化学者のつぶやき

不活性メチレンC(sp3)-H結合を位置選択的に活性化し、炭素-炭素結合を高収率・高エナンチオ選択性で形成できる不斉パラジウム触媒が、スクリプス研究所・Yuらのグループによって開発された。独自開発した不斉二座配位子APAQがもたらす配位子加速効果が成功の鍵である。

メチレン炭素上のプロキラルな不活性C(sp3)-H結合を区別した変換を行なうことは従来困難な課題とされていた。カルベン/ナイトレン挿入反応形式、非対称化反応形式、高反応性のシクロプロピル・シクロブチル基を標的とした特殊系での報告はあったが、炭素-金属結合形成を経る一般系の報告は存在しなかった。

本報告はメチレンC-H活性化、鎖状基質への適用、位置選択性（β位）の発現、分子間C-C結合形成、エナンチオ選択的変換を全て充足しており、触媒的不斉合成分野の最難関課題をクリアしたマイルストーン的成果といえる。

独自開発した不斉配位子APAQによる配位子加速効果の獲得、および弱配位性単座配向基 (ArF = p-CF₃C₆F₄アミド)の活用により配位子解離を防ぎ、ラセミバックグラウンド反応を抑制していることが最大のポイント。

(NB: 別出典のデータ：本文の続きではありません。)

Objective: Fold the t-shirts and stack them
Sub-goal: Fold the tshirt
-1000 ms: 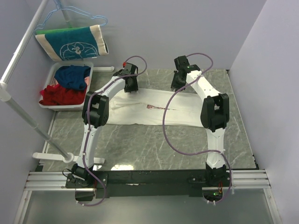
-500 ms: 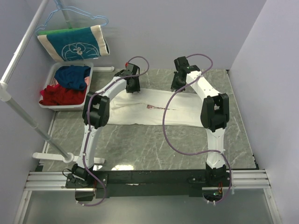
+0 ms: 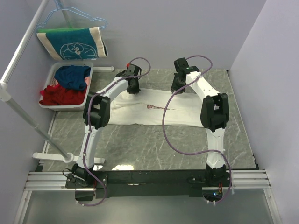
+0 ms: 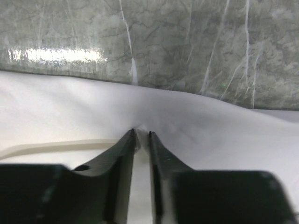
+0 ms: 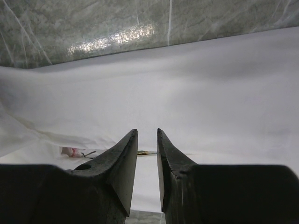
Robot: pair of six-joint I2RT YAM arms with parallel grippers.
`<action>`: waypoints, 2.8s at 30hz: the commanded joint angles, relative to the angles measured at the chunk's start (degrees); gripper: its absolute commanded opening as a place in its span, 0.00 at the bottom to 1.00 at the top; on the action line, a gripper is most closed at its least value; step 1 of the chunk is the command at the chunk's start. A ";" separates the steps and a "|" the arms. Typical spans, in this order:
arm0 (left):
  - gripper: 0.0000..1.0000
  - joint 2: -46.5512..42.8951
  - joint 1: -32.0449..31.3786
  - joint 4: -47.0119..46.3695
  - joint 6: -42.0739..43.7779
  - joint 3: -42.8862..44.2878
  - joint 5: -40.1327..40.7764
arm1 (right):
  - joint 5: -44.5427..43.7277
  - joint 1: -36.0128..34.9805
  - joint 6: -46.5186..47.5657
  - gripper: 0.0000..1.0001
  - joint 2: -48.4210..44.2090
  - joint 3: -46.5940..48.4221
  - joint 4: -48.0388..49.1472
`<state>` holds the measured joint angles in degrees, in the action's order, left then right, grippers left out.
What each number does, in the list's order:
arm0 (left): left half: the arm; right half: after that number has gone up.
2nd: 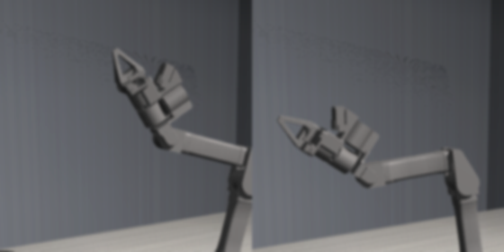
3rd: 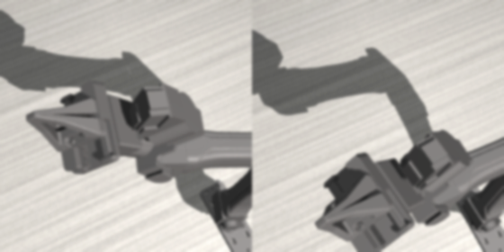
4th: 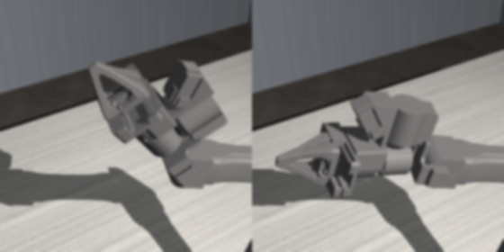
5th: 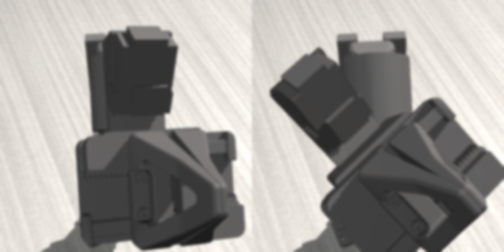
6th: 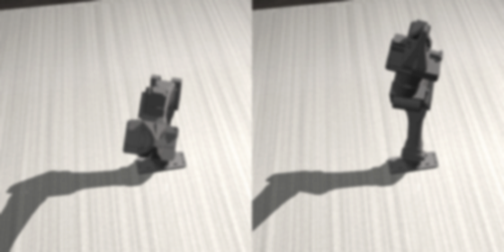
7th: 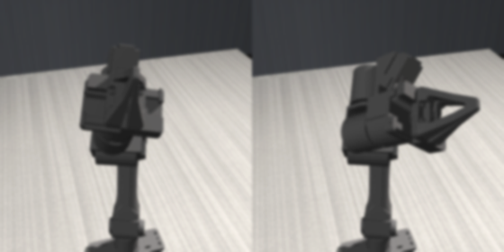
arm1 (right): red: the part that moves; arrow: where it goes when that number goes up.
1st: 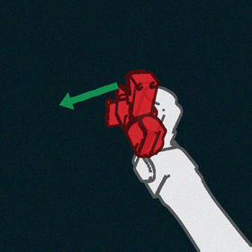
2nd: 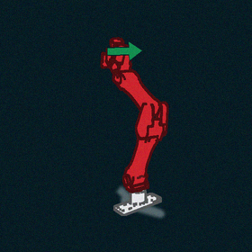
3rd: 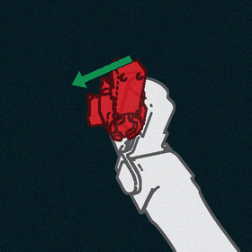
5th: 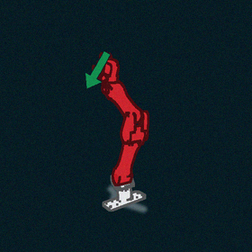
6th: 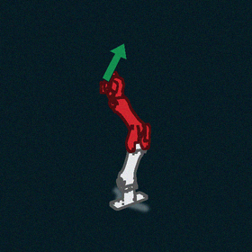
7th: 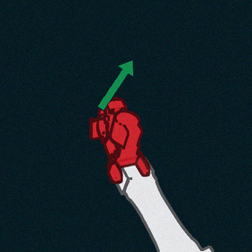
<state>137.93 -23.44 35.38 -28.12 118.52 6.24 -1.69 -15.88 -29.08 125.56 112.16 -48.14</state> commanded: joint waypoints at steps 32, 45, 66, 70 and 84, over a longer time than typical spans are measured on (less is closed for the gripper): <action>0.01 -25.42 -9.07 8.82 -4.65 -21.91 8.44 | 0.90 0.23 0.34 0.31 -2.69 -2.82 0.77; 0.24 -32.02 -15.49 10.77 -9.15 -33.53 8.78 | 1.52 0.41 0.25 0.31 -1.37 -1.68 -0.37; 0.49 -19.98 -4.95 11.30 -11.08 -20.25 13.10 | 3.19 -0.38 0.52 0.31 -1.19 -1.24 -0.11; 0.48 -21.12 -3.89 9.10 -9.76 -24.99 10.81 | 2.75 -0.29 0.52 0.32 -1.28 -1.07 -0.11; 0.39 -29.64 -2.66 17.71 -16.70 -34.31 19.95 | 3.10 -0.38 0.52 0.32 -0.31 -0.89 -0.46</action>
<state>113.82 -26.33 48.95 -41.28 85.60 21.12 1.96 -15.88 -28.88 125.58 109.49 -48.25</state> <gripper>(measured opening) 0.389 0.317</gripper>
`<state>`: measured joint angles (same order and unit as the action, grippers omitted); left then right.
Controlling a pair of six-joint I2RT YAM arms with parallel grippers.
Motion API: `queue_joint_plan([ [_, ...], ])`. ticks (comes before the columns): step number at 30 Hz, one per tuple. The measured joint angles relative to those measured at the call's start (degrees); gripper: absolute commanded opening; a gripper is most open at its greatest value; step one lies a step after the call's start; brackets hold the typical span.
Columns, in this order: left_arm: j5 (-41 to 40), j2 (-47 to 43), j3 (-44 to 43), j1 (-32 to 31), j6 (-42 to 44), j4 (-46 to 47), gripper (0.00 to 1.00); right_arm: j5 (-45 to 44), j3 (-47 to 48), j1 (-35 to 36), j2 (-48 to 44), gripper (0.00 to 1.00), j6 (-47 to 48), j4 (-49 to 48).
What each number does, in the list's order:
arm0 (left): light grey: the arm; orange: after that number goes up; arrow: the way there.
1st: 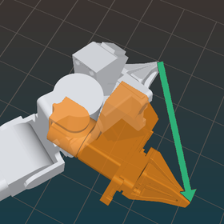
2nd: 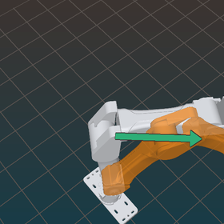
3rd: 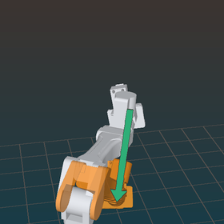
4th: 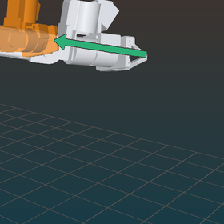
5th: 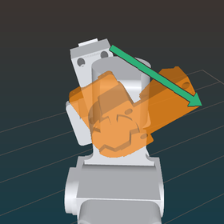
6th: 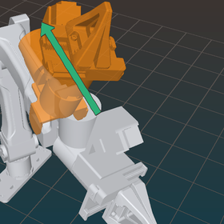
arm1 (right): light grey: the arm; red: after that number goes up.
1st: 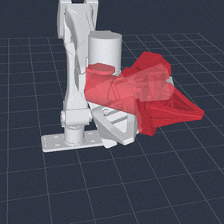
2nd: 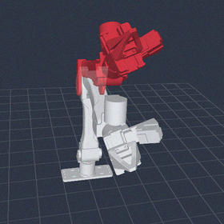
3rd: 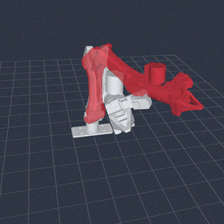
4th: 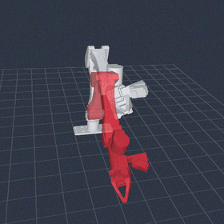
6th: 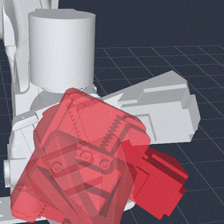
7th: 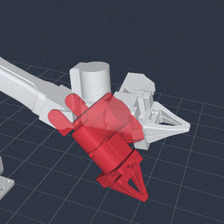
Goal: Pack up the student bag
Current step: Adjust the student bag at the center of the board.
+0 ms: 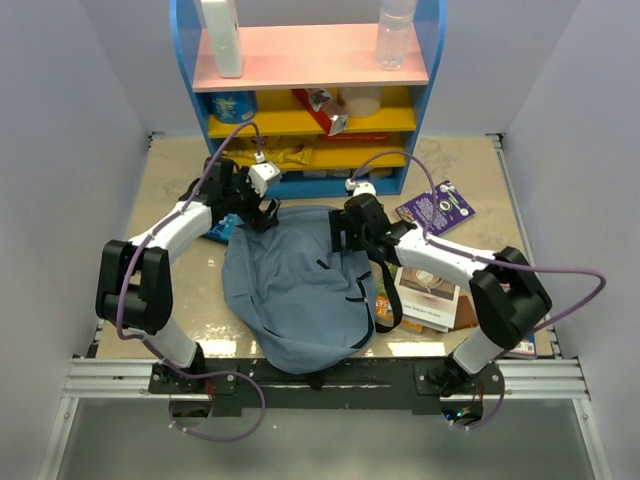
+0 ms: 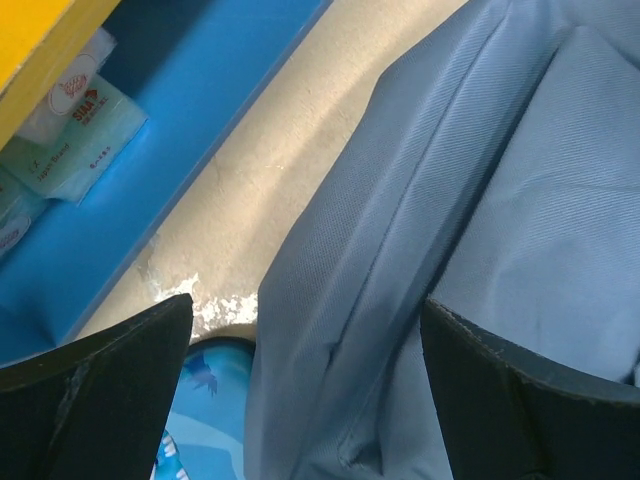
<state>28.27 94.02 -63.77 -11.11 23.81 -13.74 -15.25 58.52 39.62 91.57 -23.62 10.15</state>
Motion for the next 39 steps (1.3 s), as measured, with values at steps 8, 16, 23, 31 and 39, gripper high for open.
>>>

全く新規な骨格の不斉配位子は、一つ一つ合成し適用するというごくごく地道な検討が必要だが、可能性は無限に存在するため、なんらかの指針で手数を絞る必要がある。Yuらはまず2-オキシ縮環ピリジン配位子に不斉点を導入する[1]アプローチを検討したものの、単座配位子では効果が薄かった。ある時点でEllmannイミンから容易に合成可能な6員環キレート二座配位構造の探索と舵を切っている。アシル保護アミノ酸リガンドの知見[2]も活用し、アセトアミド部位を採用したことが勝因。

APAQ配位子の合成法

基質一般性はそれなりに高く、F/Cl/Br/CF₃、フタルイミド、ケトン、エーテル、エステル、リン酸エステル、Tsアミドなどが共存してもOK。立体障害には少し弱そうな印象。アセトアミド酸素がC-H切断の加速に寄与しているとの遷移状態（TS）計算結果も提示。

基質リストの抜粋

• 特殊なアミド配向基（ArF）を導入しなくてはならない。いずれカルボン酸配向基などへの拡張が成されれば、高い一般性・応用性をもつ反応系が実現できるだろう。
• C-H活性化の位置はβ位に限定されている。一般論としてβ位より遠隔（γ,δ・・・）は選択的活性化が難しい。配向基や配位子のデザインによってβ位より遠隔の変換を行なうことを考案したい。
• ロジウム触媒によるアリールボロン酸の不斉共役付加と同じ構造の生成物になってしまう。α,β不飽和アミドが作れない基質には適するとの主張だが、合成的強みという面ではまだまだか。
• アミドα位に置換基があるものは基質リストに含まれない。ArFアミドの合成法に由来する制限ではないだろうか。
• 実際にはこの系に行き着くまでに、恐ろしいほどのリソースが注ぎ込まれている[3]。普通のラボではなかなかここまでやれない・・・。

• カルボン酸そのものを配向基としてメチレンsp³ C-H活性化（非不斉）を進行させる触媒系。
• J.-Q.Yu研が蓄積を持つ、パラジウムC-H活性化触媒における配位子加速効果とその構造活性相関[2]。
• 第一列遷移金属によって内圏型C(sp³)-H活性化を行なっている触媒系。
• β位よりも遠隔位の不活性C(sp³)-H結合を位置選択的に変換している触媒系。